**Problem**
Transcribe the listing verbatim. Do not carry over any pictures.

**Dataset excerpt**
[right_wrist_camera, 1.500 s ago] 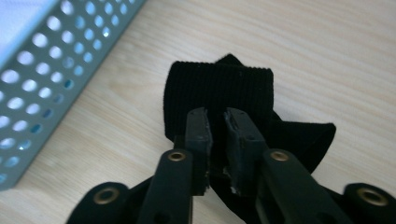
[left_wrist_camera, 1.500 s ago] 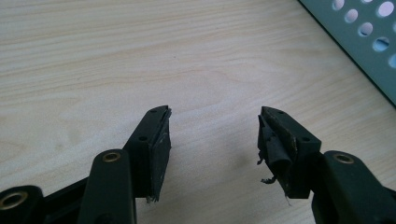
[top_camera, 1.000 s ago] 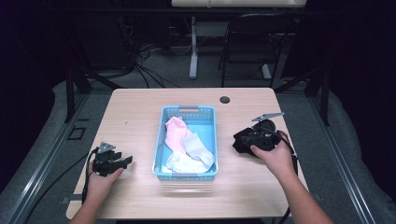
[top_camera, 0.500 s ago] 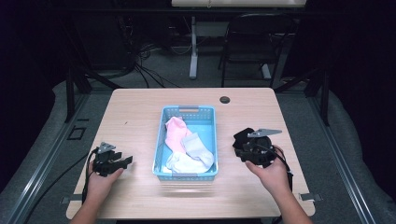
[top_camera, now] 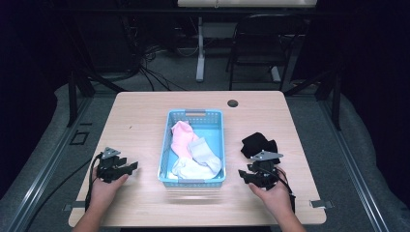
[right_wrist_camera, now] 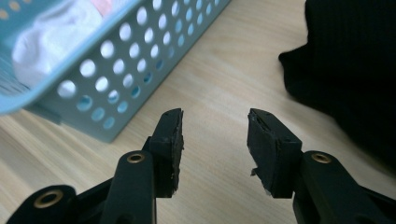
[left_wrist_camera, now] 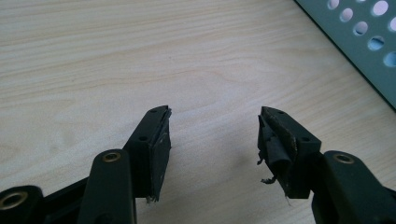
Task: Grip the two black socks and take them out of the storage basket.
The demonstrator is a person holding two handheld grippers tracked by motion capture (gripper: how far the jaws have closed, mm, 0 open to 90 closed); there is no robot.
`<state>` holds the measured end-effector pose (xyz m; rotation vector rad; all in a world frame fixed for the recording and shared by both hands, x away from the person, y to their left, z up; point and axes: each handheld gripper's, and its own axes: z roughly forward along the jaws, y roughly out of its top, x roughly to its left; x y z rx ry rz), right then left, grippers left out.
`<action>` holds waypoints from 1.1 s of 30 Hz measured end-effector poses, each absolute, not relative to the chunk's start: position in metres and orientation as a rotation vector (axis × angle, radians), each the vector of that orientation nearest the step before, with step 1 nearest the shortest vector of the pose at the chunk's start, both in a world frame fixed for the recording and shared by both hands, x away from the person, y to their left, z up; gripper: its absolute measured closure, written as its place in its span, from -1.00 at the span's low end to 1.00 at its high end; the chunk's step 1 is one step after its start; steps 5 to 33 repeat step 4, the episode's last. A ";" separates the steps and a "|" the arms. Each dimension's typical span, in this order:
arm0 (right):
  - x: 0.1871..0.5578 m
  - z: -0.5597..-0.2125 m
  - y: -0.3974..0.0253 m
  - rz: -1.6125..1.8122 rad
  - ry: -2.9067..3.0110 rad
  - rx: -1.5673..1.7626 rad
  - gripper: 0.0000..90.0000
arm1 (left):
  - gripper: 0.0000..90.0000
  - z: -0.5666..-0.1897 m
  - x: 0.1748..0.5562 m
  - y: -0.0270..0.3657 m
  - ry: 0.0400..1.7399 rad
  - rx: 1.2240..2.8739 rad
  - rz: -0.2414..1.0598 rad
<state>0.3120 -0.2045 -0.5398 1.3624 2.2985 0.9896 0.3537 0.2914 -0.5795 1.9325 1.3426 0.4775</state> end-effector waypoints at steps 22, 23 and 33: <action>0.314 -0.545 -0.205 1.007 2.304 1.367 0.23 | -0.02 -0.579 0.354 0.292 1.341 1.934 0.471; 0.314 -0.545 -0.205 1.007 2.304 1.367 0.23 | -0.02 -0.579 0.354 0.292 1.341 1.934 0.471; 0.314 -0.545 -0.205 1.007 2.304 1.367 0.23 | -0.02 -0.579 0.354 0.292 1.341 1.934 0.471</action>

**Answer to the exercise**
[right_wrist_camera, 1.500 s ago] 
[left_wrist_camera, 1.500 s ago] 
[top_camera, 1.000 s ago] 
[top_camera, 0.500 s ago] 
[top_camera, now] 
[right_wrist_camera, now] 
[left_wrist_camera, now] 
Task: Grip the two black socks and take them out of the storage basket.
The demonstrator is a person holding two handheld grippers tracked by motion capture (gripper: how far the jaws have closed, mm, 0 open to 90 closed); there is no robot.
`<state>` holds the measured end-effector pose (xyz m; rotation vector rad; all in a world frame fixed for the recording and shared by both hands, x away from the person, y to their left, z up; point and axes: each handheld gripper's, and its own axes: z roughly forward along the jaws, y roughly out of its top, x roughly to its left; x y z rx ry rz), right then left, grippers left out.
`<action>` holds waypoints from 1.1 s of 30 Hz measured end-effector poses, each absolute, not relative to the chunk's start: position in metres and orientation as a rotation vector (axis × angle, radians), each the vector of that orientation nearest the step before, with step 1 nearest the shortest vector of the pose at the chunk's start, both in a world frame fixed for the recording and shared by both hands, x away from the person, y to their left, z up; gripper: its absolute measured closure, written as its place in its span, from -1.00 at the span's low end to 1.00 at its high end; the chunk's step 1 is one step after its start; steps 5 to 33 repeat step 4, the episode's last. A ";" separates the steps and a "|" the arms. Each dimension's typical span, in this order:
arm0 (right):
  - x: 0.1871..0.5578 m
  - z: -0.5597..-0.2125 m
  - y: -0.3974..0.0253 m
  - rz: -1.6125..1.8122 rad
  - ry: -2.9067..3.0110 rad
  - rx: -1.5673..1.7626 rad
  - gripper: 0.0000..90.0000
arm1 (left):
  - gripper: 0.0000..90.0000
  - z: -0.5666..-0.1897 m
  - x: 0.1748..0.5562 m
  - y: -0.0270..0.3657 m
  - ry: 0.0400..1.7399 rad
  - rx: 1.2240..2.8739 rad
  - rz: -0.2414..1.0598 rad
<state>0.3120 -0.2045 -0.5398 1.3624 2.2985 0.9896 0.3537 0.2914 -0.5795 1.9325 1.3426 0.4775</state> end-effector waypoints at steps 22, 23 and 33: <action>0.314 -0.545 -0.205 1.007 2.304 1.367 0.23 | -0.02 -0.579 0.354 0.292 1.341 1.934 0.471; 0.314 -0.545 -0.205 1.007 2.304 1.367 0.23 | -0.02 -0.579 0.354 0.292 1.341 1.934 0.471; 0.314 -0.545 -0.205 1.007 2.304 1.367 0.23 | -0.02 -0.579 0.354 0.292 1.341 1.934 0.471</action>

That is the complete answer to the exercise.